I was aided in denial be observing a few others whose
drinking seemed to be even worse than mine. Long
after I was way out of control, I continued to believe
that I might somehow either quit or moderate my drinking.
10.
Getting fired, being rejected. I was fired
several times and also shunned by others once my drinking
problem became apparent. The main reason for being
fired was absenteeism caused by drinking, but alcohol-related
character defects also caused some of my employment
problems.
11.
Blackouts, or whatever you call them.
I had many experiences of forgetting an entire evening.

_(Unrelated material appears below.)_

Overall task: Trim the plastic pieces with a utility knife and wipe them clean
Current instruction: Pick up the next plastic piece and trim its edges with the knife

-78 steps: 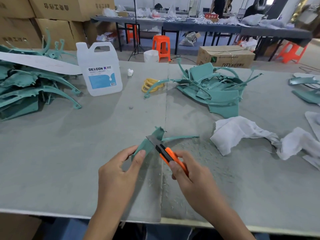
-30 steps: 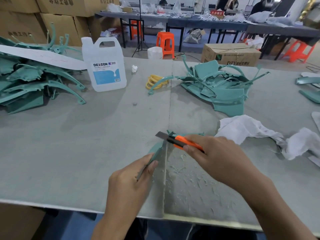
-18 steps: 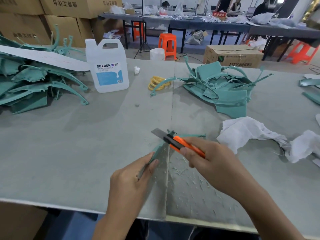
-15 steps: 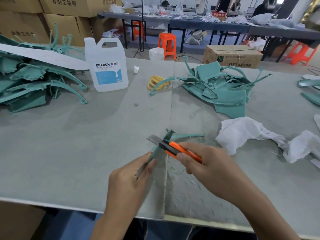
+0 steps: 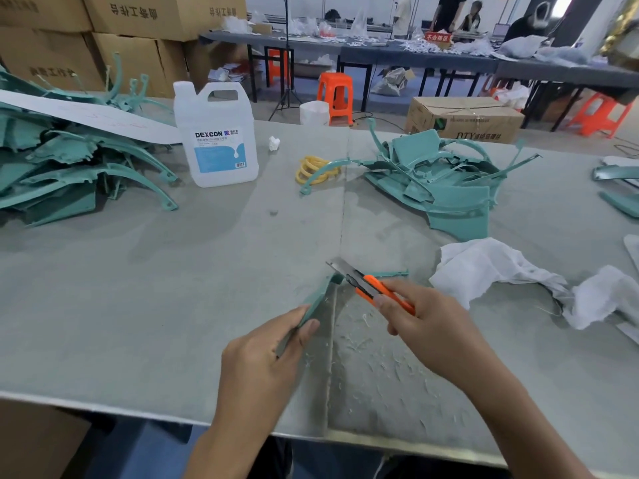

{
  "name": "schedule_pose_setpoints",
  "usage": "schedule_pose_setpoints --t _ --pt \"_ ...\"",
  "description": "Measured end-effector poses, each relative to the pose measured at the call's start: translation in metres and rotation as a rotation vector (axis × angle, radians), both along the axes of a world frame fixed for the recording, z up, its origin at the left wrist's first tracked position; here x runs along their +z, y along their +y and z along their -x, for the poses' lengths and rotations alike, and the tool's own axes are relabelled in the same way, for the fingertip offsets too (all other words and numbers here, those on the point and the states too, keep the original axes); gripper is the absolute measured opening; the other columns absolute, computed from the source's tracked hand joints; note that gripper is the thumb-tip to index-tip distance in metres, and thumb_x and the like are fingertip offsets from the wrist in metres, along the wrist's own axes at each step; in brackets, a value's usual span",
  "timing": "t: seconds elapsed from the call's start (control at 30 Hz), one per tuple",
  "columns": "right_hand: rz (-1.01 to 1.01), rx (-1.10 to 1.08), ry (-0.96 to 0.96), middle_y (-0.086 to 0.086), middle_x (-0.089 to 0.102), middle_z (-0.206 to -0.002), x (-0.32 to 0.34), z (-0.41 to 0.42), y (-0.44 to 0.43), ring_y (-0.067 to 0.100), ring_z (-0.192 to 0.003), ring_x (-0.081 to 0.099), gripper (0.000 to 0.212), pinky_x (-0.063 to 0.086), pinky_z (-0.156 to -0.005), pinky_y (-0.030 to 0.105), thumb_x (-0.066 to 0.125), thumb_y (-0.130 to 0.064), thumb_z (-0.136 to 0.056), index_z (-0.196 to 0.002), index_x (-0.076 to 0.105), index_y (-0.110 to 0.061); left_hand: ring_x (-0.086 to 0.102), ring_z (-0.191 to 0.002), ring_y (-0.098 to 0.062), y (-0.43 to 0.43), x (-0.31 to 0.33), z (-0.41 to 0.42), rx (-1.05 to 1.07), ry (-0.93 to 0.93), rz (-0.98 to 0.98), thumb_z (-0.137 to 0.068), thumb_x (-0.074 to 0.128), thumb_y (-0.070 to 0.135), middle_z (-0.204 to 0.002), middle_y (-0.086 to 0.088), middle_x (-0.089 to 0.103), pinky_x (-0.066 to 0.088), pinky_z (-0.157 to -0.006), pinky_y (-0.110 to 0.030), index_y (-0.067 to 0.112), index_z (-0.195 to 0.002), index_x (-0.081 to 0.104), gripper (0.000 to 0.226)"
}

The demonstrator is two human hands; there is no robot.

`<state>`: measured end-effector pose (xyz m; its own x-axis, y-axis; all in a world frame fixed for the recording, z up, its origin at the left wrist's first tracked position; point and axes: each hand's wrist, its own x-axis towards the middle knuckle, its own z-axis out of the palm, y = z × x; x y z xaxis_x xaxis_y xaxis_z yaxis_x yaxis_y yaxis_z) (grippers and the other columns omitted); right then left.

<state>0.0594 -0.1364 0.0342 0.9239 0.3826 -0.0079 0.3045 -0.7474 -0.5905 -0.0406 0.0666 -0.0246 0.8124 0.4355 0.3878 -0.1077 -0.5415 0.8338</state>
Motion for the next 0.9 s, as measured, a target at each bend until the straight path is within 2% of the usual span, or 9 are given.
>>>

A few weeks before taking my last drink, I apparently
caused a shameful disturbance in a bar, but never recalled
a single moment of it. It was also common, while
drinking in a bar, to notice that two or three hours
had elapsed during what I thought was a few minutes.
12.
Mounting regrets. Despite my denials and
delusions, I had numerous regrets about the damages
and costs of my drinking problem. In rare moments
of honesty, I was beginning to see how it was wrecking
my life and hurting others.
Those
were my Twelve Symptoms, and they had the cumulative
effect of prodding me into AA. The memory of the
pain and humiliation they caused has helped keep me
sober since April 15, 1950. If anything, the memories
of the symptoms have become sharper with the passing
years, serving to dislodge any belief that I might somehow
drink again in a controlled manner. I never want
to revisit the distressing life that included these
symptoms, which did disappear when I got sober and stayed
that way.
Does
one have to have all of these symptoms to be self-diagnosed
as an alcoholic? Not at all; having even a third
of them surely means that the individual is well into
the danger zone. Yet I believe that a large number
of AAs could honestly say that they had most of the
symptoms in one degree or another.
I’d
like to offer My Twelve Symptoms to the drinking world,
but it’s not necessary. AA World Services has
already done this job. In slightly different forms,
the Twelve Symptoms are discussed in two AA conference-approved
pamphlets. One is titled Is AA for You?;
the other, Is AA for Me? You can use either
of them to go over your own drinking problem or to help
others walk through theirs. Honest answers to
the questions in these publications could be the keys
to real understanding of one’s problem and continuing
recovery.
“Twelve”
also seems to be a lucky number in AA. Bill W.,
in writing the Twelve Steps, even linked it up with
the Biblical use of the number. Then we went on
to have the Twelve Traditions, the Twelve Concepts of
World Service, and even the Twelve Promises. I
never realized until lately that my alcoholic symptoms
added up to Twelve. But talk about lucky numbers!